A two-member central team visited the refugee camp in Mandapam, Ramanathapuram district, Tamil Nadu, to find out if the Sri Lankan Tamils want to go back to their country nine years after the civil war that devastated the island-nation ended.
The Mandapam camp, which houses 850 refugees, is the receiving camp for those coming from Sri Lanka before being sent to other camps in Tamil Nadu.
A notification said the objective behind the central team's visit was 'to know about the facilities being given to the refugees, and their wishes and requirements to go back to their country'.
The central team comprised Prasanthajith Dev, director for refugee rehabilitation at the home ministry, and Satheesh Kumar, secretary for rehabilitation, apart from Tamil Nadu government officials.
"They did not meet all of us, but met only those who wanted to meet them," one Sri Lankan Tamil refugee tells me. "They asked about the facilities here and we said we are happy."
"Most of us are happy here and don't want to go back.

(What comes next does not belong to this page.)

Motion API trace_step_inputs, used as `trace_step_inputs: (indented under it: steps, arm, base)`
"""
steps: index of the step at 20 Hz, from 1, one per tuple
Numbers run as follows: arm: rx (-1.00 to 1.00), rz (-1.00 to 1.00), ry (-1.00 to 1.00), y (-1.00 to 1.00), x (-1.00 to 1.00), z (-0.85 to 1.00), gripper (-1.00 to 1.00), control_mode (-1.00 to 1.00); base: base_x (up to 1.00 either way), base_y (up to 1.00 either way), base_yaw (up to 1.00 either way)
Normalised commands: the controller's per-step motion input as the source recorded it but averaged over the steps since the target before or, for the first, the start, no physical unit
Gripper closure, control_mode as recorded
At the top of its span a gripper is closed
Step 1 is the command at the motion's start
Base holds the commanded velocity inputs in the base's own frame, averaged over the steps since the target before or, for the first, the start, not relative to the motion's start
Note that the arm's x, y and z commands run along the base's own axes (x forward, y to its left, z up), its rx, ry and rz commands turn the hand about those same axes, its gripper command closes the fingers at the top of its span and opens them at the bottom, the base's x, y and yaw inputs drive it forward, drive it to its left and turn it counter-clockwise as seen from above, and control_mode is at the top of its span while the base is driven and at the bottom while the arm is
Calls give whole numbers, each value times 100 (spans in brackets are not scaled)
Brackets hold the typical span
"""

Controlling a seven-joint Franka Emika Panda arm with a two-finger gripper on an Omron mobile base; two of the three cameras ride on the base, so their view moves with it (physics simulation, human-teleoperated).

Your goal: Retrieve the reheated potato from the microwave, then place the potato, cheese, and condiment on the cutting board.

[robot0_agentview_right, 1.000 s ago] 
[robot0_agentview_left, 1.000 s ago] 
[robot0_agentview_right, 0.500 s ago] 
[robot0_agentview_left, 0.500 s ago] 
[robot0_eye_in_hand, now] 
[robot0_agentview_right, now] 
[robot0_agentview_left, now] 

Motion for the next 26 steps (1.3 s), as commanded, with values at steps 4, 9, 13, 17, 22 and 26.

Some want to go back and they informed the central team that they are willing to go back."
"I have been here for 20 years now, I don't know what awaits us there (in Sri Lanka)," confides a Sri Lankan Tamil who wants to go home.
"I want to take all my things as setting up house is not easy," the man adds. "They should start a ferry service so we can take our things. By air we can only take our clothes. In that case I will have to leave everything here or sell it at a throwaway price."
A ferry service from Tuticorin to Sri Lanka was launched in June 2011, but it was shut down five months later by then chief minister J Jayalalithaa citing security concerns.
"OfERR (Organisation for Eelam Refugees Rehabilitation which works among the refugees) volunteers are canvassing the refugees to go back, but everyone is not willing to," adds a third Sri Lankan Tamil.
"My mother came here with me and my sister 25 years ago after we lost our father in Sri Lanka," a young woman tells me.
"All my life I have been here, so I don't want to go back ever," she declares. "My sister is married to another Lankan Tamil. I also want to get married and settle down here."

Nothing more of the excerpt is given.